FB2Library.Elements.CiteItem

[183] Бо И считался в древнем Китае образцом честности и скромности.

[184] Сэкигахара.  – В сражении при Сэкигахара в провинции Мино 21 октября 1600 г. Иэясу Токугава наголову разбил враждебную группировку феодалов и практически установил свое единодержавие. С тех пор «сражение при Сэкигахара» стало в Японии синонимом решающей битвы, определяющей дальнейшие судьбы государства.

[185] Еситака Отани (1559–1600) – вассал и фаворит Тоётоми Хидэёси. Заболел проказой и ослеп. После смерти Тоётоми пытался вместе с другими вассалами последнего организовать коалицию против Иэясу Токугава. Во время решающего сражения при Сэкигахара (1600) руководил битвой, присутствуя на поле боя, лежа на носилках. Когда победа Иаясу стала очевидной, Отани покончил жизнь самоубийством.

[186] Котацу – тип жаровни, устраивается в углублении в полу.

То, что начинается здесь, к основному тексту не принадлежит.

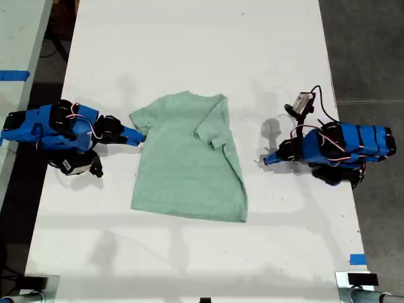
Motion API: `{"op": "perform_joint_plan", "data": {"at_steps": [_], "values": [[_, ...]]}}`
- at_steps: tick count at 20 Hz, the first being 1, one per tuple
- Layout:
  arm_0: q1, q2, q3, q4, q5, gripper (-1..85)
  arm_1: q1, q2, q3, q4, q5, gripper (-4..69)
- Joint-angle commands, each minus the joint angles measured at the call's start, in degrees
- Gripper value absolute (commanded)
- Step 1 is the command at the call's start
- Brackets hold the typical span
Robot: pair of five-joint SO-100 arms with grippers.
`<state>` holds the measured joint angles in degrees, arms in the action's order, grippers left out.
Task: Fold t shirt
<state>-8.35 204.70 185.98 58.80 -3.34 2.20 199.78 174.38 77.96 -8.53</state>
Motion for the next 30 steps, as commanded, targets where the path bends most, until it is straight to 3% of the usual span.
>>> {"op": "perform_joint_plan", "data": {"at_steps": [1, 2, 3, 19, 30], "values": [[-1.14, 0.18, 2.64, 0.09, -0.26, 9.0, -0.18, 0.53, 3.78, -1.76, -2.64, 12.3], [-1.05, 0.18, 2.64, 0.09, -0.26, 8.5, -0.18, 0.62, 3.78, -1.76, -9.58, 12.3], [-0.79, 0.18, 2.64, 0.09, -0.26, 8.5, -0.26, 0.70, 3.78, -1.76, -11.07, 11.7], [-1.23, 0.18, 2.64, 0.09, -0.26, 0.0, -0.62, 0.70, 3.78, -1.76, -11.69, 5.9], [-1.14, 0.18, 2.64, 0.09, -0.26, -0.2, -1.23, 0.70, 3.78, -1.76, -11.51, 5.0]]}}
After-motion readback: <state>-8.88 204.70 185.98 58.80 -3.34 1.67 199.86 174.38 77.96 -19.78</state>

[187] Сё, го, сяку, сай – меры объема; сё —18 литров, го – 0,18 литра, сяку – 0,018 литра, сай – щепотка.

[188] Тихая – замок Тихая. Построенный на склоне горы Конгосан на стыке нынешних префектур Нара и Осака в центральной Японии, этот замок во время так называемой «войны Севера и Юга» (XIV в.) служил оплотом южной коалиции феодалов во главе с Кусуноки. В переносном смысле – недоступная твердыня, цитадель верности и неподкупности.

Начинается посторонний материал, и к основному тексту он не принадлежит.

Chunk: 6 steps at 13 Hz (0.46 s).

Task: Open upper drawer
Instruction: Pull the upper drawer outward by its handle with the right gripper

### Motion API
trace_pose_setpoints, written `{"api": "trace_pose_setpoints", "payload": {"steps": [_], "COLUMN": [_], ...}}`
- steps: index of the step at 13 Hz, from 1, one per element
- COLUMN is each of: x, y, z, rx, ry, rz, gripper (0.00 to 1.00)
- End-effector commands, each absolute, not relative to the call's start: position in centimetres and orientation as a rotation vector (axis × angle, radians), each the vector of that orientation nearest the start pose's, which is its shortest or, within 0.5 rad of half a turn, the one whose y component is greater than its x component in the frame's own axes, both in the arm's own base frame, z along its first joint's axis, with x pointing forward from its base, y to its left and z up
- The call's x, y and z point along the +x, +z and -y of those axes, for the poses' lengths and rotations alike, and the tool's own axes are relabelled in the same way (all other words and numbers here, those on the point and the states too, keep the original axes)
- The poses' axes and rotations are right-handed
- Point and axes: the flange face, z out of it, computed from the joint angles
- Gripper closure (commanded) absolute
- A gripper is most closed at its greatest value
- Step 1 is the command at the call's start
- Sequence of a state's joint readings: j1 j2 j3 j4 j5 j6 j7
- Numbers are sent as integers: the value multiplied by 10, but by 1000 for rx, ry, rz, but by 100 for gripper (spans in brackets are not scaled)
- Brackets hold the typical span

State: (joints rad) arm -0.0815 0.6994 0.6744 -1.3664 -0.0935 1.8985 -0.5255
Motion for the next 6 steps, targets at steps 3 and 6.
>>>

[189] Месяц инея.  – До революции 1868 г. летоисчисление в Японии велось по лунному календарю, «Месяц инея» соответствует декабрю солнечного календаря.

[190] Азбука.  – В японской письменности, кроме заимствованных из Китая иероглифов, употребляется еще и слоговая азбука «кана». В феодальной Японии азбукой пользовались главным образом женщины или малообразованные мужчины.

[191] Кинго-Тюнагон – буквально название одного из придворных рангов. Под этим именем известен Хидэаки Кобая-кава (1577–1602), вассал и фаворит феодального диктатора Тоётоми Хидэёси. После смерти Хидэёси некоторое время занимал выжидательную позицию, присматриваясь к ходу борьбы за власть между бывшими вассалами Хидэёси, с одной стороны, и группировкой феодалов, возглавляемой Иэясу Токугава, другой, но в решающий момент, во время битвы при Сэкигахара (1600), неожиданно перешел со своим войском на сторону Токугава, чем в значительной степени определился исход сражения, закончившегося разгромом бывших вассалов Хидэёси.

[191] В переносном смысле его имя употребляется для обозначения двуличного карьериста.

[192] Сага – префектура Сага находится на юге Японии, в северной оконечности острова Кюсю. Сигэнобу Окума, ставший министром иностранных дел в 1887 г., был уроженцем этой префектуры.